▸ Exercise data
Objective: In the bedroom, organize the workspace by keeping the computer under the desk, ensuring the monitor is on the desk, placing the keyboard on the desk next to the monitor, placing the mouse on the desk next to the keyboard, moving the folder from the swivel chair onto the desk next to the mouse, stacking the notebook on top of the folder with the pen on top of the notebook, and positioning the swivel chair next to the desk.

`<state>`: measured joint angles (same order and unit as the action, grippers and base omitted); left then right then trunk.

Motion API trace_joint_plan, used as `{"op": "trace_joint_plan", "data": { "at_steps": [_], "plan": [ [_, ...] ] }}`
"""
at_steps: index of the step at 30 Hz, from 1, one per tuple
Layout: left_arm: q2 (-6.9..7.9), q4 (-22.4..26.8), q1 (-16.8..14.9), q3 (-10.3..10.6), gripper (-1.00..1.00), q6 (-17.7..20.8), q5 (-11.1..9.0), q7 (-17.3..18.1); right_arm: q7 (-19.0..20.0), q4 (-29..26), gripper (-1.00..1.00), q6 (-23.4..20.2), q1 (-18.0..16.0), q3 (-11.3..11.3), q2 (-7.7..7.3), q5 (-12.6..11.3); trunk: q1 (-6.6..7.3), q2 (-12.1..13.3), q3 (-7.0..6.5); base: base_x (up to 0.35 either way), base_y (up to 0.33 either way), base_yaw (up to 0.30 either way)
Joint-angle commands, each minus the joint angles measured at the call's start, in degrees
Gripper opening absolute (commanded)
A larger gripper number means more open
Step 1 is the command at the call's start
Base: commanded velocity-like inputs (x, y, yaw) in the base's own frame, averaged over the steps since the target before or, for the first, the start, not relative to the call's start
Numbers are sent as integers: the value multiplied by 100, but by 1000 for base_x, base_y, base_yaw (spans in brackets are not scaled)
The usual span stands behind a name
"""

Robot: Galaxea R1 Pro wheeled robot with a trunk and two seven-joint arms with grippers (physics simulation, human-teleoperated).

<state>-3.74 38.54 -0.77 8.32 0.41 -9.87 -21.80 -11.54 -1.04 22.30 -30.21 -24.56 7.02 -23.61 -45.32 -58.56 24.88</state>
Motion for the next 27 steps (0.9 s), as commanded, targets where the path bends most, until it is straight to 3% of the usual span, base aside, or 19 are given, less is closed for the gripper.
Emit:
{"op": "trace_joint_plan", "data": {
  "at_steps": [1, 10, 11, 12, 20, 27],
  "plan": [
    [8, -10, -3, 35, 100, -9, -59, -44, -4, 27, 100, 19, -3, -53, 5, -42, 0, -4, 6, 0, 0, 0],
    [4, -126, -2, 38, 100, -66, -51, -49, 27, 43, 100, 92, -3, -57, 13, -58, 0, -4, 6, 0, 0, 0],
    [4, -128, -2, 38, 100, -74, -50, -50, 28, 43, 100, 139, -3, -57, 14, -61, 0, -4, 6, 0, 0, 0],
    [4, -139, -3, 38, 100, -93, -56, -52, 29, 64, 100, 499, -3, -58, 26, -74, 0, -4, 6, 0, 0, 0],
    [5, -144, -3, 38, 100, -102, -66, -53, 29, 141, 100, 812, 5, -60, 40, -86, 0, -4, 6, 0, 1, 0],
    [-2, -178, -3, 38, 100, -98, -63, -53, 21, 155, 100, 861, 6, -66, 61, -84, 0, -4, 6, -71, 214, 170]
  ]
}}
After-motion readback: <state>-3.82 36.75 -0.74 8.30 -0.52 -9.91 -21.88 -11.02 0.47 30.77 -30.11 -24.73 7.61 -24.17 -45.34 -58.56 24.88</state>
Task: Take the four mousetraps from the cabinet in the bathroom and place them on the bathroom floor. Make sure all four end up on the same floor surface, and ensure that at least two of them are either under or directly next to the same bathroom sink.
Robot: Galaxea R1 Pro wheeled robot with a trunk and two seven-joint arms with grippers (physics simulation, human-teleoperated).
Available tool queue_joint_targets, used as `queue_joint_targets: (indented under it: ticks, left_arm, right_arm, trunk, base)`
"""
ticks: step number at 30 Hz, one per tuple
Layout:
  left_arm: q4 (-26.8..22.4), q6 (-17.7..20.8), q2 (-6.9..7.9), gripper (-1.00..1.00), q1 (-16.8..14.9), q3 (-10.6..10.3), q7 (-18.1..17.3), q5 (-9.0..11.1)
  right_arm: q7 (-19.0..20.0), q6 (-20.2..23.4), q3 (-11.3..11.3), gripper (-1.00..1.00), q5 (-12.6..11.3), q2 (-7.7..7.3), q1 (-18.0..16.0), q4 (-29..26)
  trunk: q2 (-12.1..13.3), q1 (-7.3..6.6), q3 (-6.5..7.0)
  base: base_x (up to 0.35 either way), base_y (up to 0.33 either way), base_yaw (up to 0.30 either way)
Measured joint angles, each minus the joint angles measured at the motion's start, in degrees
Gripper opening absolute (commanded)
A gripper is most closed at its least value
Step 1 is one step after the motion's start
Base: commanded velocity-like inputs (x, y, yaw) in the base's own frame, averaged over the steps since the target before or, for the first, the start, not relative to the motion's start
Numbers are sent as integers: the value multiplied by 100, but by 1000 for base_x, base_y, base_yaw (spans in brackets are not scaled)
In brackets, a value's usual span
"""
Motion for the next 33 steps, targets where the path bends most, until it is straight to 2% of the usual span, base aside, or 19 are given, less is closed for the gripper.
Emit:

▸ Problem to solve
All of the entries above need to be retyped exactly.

▸ Result
Objective: In the bedroom, organize the workspace by keeping the computer under the desk, ensuring the monitor is on the desk, placing the keyboard on the desk next to the monitor, placing the mouse on the desk next to the keyboard, moving the folder from the swivel chair onto the desk next to the mouse, stacking the notebook on top of the folder with the pen on top of the notebook, and positioning the swivel chair next to the desk.

`<state>`: measured joint angles (same order and unit as the action, grippers and base omitted); left then right then trunk.

Motion API trace_joint_plan, used as `{"op": "trace_joint_plan", "data": { "at_steps": [_], "plan": [ [_, ...] ] }}`
"""
at_steps: index of the step at 30 Hz, from 1, one per tuple
Layout: left_arm: q2 (-6.9..7.9), q4 (-22.4..26.8), q1 (-16.8..14.9), q3 (-10.3..10.6), gripper (-1.00..1.00), q6 (-17.7..20.8), q5 (-11.1..9.0), q7 (-17.3..18.1); right_arm: q7 (-19.0..20.0), q4 (-29..26), gripper (-1.00..1.00), q6 (-23.4..20.2), q1 (-18.0..16.0), q3 (-11.3..11.3), q2 (-7.7..7.3), q5 (-12.6..11.3); trunk: q1 (-6.6..7.3), q2 (-12.1..13.3), q3 (-7.0..6.5); base: base_x (up to 0.35 either way), base_y (up to 0.33 either way), base_yaw (up to 0.30 either way)
Joint-angle commands, each minus the joint angles measured at the call's start, in degrees
Gripper opening absolute (commanded)
A larger gripper number means more open
Step 1 is the command at the call's start
Base: commanded velocity-like inputs (x, y, yaw) in the base's own frame, averaged over the steps since the target before or, for the first, the start, not relative to the call's start
Numbers are sent as integers: the value multiplied by 100, but by 1000 for base_x, base_y, base_yaw (spans in brackets are not scaled)
The usual span stands behind a name
"""

Robot: Galaxea R1 Pro wheeled robot with a trunk and two seven-joint arms with grippers (physics simulation, human-teleoperated).

<state>-3.74 38.54 -0.77 8.32 0.41 -9.87 -21.80 -11.54 -1.04 22.30 -30.21 -24.56 7.02 -23.61 -45.32 -58.56 24.88</state>
Motion for the next 27 steps (0.9 s), as commanded, targets where the path bends most, until it is straight to 3% of the usual span, base aside, or 19 are given, less is closed for the gripper.
Emit:
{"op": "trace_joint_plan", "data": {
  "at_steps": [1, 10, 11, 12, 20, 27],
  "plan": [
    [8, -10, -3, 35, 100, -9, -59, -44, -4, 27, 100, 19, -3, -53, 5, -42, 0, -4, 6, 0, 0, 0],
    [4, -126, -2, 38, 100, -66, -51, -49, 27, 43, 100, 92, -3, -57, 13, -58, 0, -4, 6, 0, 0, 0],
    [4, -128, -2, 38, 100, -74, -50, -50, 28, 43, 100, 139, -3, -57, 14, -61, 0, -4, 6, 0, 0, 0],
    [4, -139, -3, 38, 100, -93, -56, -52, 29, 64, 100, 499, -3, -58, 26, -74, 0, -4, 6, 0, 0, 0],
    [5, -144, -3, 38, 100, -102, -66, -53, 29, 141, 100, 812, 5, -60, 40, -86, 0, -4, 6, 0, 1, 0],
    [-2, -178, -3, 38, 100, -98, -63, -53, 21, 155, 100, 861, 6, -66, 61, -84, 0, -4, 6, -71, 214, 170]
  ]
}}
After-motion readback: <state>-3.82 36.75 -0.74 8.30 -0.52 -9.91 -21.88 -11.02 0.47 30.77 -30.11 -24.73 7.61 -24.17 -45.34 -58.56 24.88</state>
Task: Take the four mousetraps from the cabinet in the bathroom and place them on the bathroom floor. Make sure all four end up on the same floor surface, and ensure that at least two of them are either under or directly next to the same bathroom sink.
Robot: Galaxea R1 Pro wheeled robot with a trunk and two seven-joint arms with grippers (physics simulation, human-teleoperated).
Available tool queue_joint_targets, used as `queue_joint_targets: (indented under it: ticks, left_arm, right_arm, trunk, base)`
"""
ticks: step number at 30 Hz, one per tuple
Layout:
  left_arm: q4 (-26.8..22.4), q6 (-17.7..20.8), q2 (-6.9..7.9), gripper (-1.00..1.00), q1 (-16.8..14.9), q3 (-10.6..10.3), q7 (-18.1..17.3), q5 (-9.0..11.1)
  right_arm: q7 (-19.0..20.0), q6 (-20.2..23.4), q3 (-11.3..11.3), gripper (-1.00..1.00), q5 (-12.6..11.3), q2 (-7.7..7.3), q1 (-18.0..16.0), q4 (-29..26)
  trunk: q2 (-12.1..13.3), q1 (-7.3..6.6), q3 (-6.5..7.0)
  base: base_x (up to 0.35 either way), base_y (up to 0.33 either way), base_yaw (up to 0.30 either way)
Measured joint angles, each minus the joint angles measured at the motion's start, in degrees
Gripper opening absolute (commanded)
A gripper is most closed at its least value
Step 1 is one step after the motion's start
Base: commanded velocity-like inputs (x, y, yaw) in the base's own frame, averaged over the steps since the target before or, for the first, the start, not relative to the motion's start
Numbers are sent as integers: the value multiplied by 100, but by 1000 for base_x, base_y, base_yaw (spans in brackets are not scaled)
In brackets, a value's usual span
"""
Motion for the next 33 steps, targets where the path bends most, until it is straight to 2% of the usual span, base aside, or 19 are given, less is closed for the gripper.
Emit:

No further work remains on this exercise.